WHAT YOU WILL DO:
Look at the entries below and restate word for word the lines from the first through the one that has "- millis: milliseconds".

GIVEN DATA:
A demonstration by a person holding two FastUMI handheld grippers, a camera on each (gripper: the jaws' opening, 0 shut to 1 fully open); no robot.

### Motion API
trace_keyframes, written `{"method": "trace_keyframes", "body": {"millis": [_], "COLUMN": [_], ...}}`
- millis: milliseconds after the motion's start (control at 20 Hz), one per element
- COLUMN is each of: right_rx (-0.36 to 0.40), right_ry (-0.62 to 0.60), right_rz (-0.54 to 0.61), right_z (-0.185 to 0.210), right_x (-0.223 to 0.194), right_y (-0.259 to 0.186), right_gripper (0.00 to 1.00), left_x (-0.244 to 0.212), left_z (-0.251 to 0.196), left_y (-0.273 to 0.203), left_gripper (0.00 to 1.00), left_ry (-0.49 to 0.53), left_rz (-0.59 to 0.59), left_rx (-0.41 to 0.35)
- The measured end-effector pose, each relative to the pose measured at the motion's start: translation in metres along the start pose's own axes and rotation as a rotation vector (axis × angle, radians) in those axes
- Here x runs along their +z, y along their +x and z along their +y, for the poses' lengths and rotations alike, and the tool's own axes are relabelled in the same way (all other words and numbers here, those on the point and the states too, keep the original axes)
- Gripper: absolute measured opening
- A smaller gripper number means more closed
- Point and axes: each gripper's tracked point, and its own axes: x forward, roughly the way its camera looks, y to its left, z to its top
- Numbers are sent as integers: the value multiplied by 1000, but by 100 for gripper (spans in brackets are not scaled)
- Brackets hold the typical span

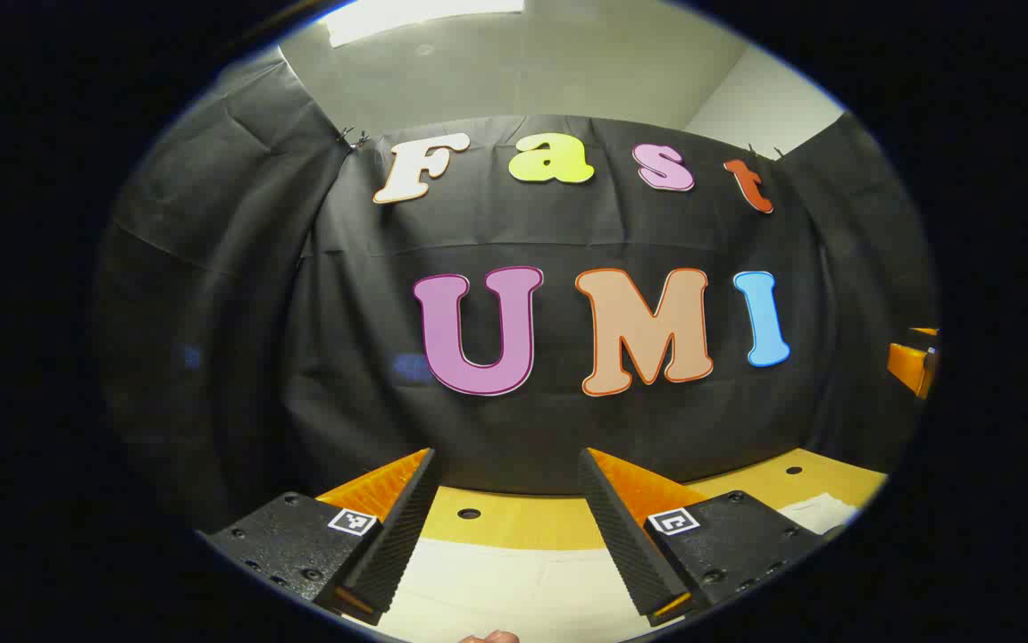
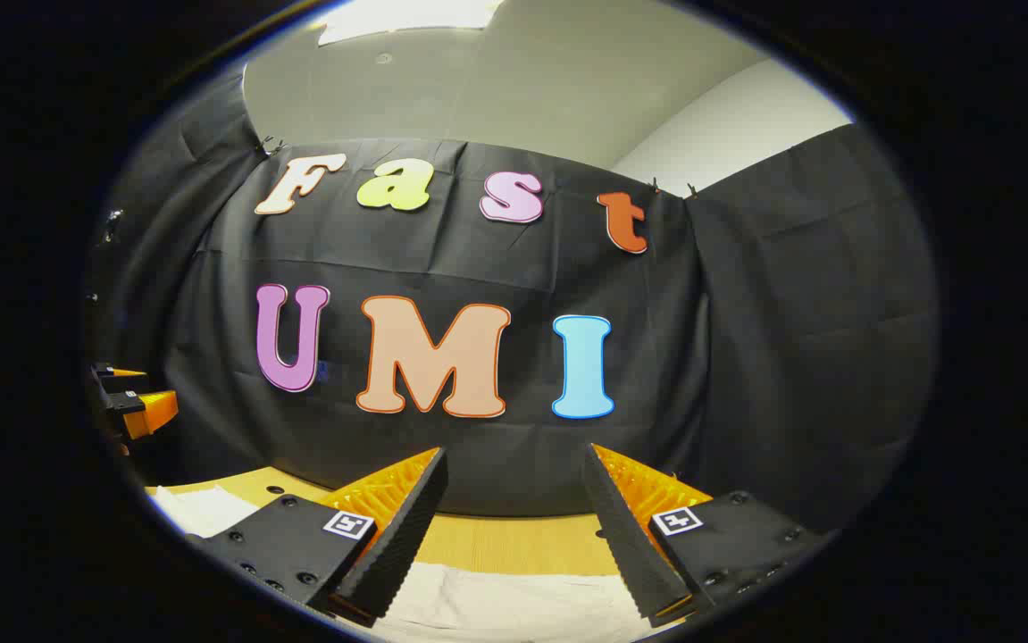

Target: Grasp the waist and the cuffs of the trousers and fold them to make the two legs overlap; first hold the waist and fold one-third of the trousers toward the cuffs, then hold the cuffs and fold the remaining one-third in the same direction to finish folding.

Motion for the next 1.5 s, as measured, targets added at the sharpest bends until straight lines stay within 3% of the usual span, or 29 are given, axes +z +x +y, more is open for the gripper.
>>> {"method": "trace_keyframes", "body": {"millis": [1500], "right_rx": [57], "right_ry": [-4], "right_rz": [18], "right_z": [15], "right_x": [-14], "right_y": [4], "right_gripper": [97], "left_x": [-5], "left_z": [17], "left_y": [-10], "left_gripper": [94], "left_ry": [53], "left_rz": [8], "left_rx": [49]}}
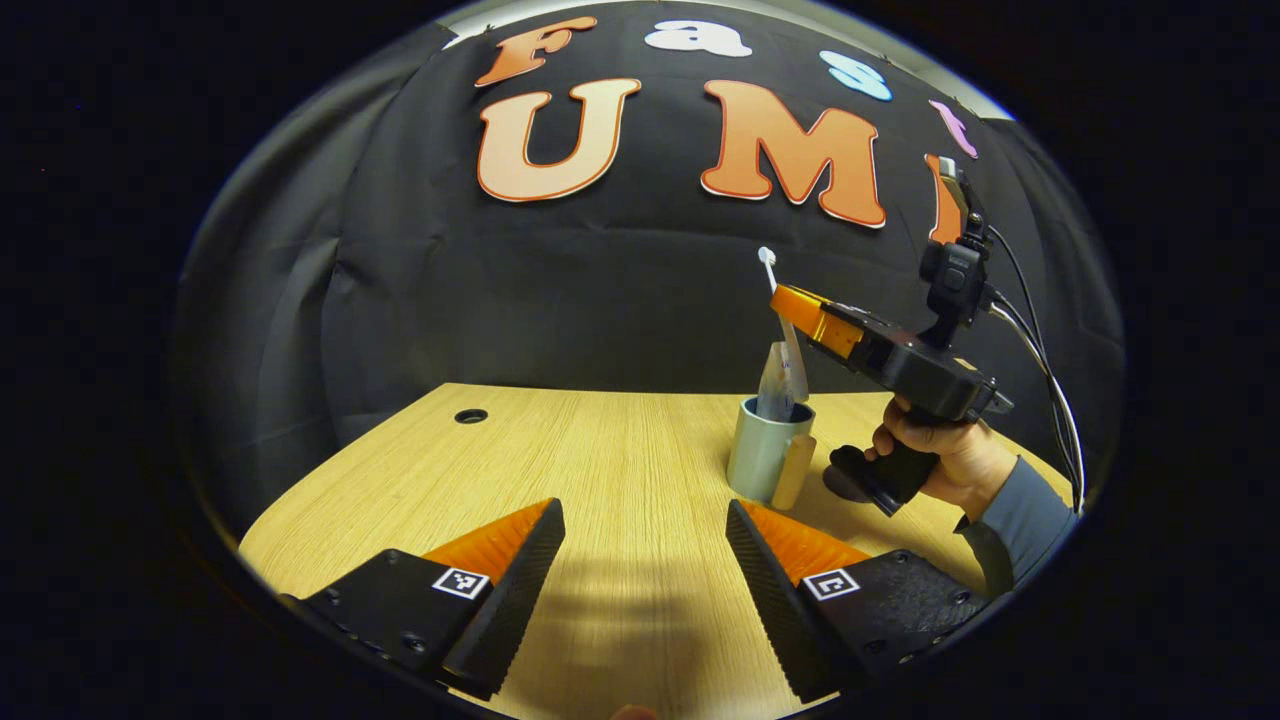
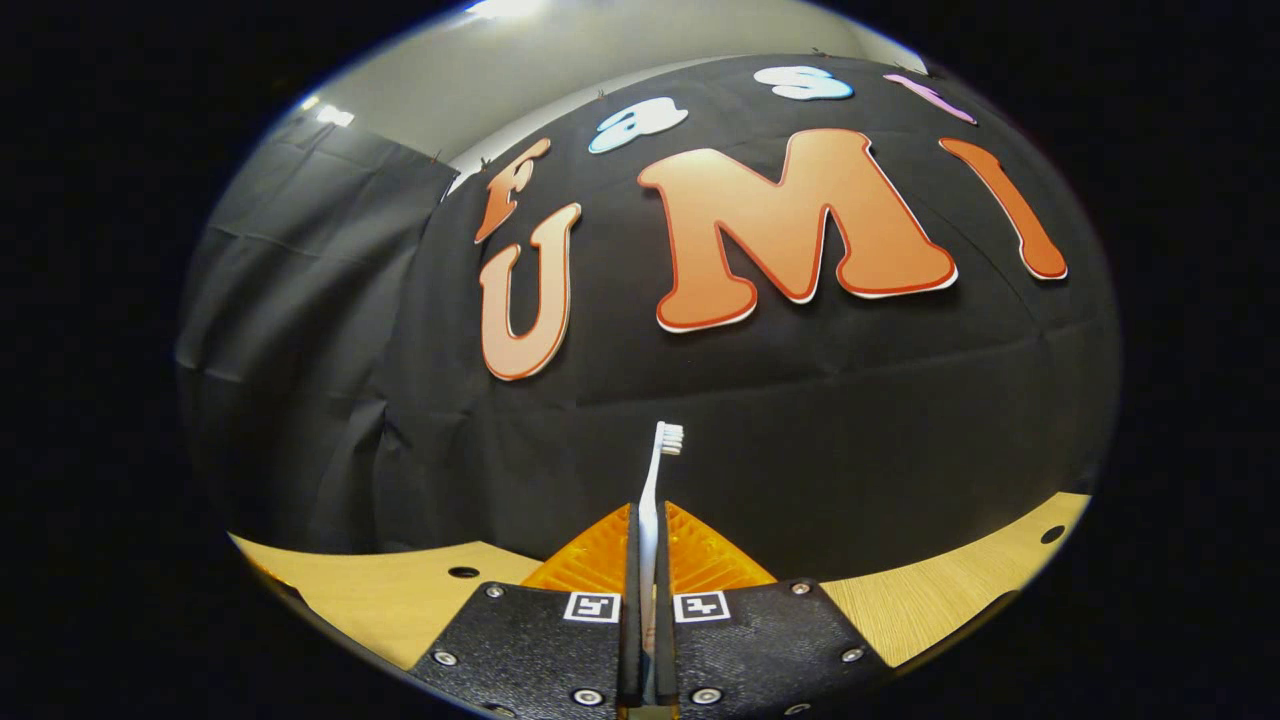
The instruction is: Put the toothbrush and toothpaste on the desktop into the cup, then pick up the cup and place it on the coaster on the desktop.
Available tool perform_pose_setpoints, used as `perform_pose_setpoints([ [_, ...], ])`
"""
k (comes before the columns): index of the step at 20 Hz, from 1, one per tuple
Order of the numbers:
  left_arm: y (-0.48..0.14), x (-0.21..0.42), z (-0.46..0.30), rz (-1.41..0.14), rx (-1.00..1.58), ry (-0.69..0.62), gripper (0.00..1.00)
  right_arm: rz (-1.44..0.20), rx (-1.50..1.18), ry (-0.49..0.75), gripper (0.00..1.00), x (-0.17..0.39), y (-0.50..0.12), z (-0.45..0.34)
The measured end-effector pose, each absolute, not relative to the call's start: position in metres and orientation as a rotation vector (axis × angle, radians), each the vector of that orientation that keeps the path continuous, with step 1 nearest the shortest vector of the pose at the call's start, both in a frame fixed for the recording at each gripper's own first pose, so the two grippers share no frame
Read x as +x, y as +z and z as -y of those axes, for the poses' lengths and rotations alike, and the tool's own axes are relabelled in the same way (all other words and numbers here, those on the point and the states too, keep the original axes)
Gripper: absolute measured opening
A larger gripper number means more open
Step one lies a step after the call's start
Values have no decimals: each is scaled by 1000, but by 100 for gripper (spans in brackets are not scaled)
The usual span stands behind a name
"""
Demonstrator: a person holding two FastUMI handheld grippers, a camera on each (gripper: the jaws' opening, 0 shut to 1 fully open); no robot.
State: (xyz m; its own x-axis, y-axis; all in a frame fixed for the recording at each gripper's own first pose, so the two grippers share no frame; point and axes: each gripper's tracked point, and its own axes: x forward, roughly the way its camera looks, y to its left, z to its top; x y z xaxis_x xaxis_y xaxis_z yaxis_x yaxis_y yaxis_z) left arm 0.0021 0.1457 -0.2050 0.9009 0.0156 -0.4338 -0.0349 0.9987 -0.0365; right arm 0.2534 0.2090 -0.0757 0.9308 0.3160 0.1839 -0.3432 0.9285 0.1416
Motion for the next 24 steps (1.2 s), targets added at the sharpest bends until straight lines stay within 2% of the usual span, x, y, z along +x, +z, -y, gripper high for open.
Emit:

RESPONSE TO THIS TASK:
A demonstration by a person holding two FastUMI handheld grippers, a camera on each (gripper: the jaws' opening, 0 shut to 1 fully open); no robot.

### Motion API
trace_keyframes, written `{"method": "trace_keyframes", "body": {"millis": [_], "COLUMN": [_], ...}}`
- millis: milliseconds after the motion's start (control at 20 Hz), one per element

The work on this exercise has been completed.